What to do
Look through the material below. Copy every line with the string "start" in it.
* * *
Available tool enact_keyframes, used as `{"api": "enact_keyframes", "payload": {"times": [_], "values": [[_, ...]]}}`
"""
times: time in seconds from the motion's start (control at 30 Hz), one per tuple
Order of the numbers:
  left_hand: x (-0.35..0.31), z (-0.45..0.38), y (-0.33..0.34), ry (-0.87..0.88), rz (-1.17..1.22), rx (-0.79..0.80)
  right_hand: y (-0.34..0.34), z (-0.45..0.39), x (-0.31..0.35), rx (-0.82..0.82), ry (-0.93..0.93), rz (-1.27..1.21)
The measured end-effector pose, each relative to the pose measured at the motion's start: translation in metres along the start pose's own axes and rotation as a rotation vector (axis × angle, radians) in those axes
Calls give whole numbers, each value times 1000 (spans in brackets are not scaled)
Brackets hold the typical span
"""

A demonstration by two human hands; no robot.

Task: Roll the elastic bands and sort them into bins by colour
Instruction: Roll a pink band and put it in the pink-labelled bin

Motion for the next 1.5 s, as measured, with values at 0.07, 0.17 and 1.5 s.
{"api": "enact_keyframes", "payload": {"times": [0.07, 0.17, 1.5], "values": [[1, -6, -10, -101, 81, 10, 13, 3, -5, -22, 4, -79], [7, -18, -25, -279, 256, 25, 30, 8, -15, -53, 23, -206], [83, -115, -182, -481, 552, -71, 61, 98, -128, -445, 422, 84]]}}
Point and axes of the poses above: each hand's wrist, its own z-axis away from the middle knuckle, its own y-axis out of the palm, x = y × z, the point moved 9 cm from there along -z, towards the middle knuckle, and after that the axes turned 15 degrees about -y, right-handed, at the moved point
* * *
Answer space
times: time in seconds from the motion's start (control at 30 Hz), one per tuple
The measured end-effector pose, each relative to the pose measured at the motion's start: translation in metres along the start pose's own axes and rotation as a rotation vector (axis × angle, radians) in those axes

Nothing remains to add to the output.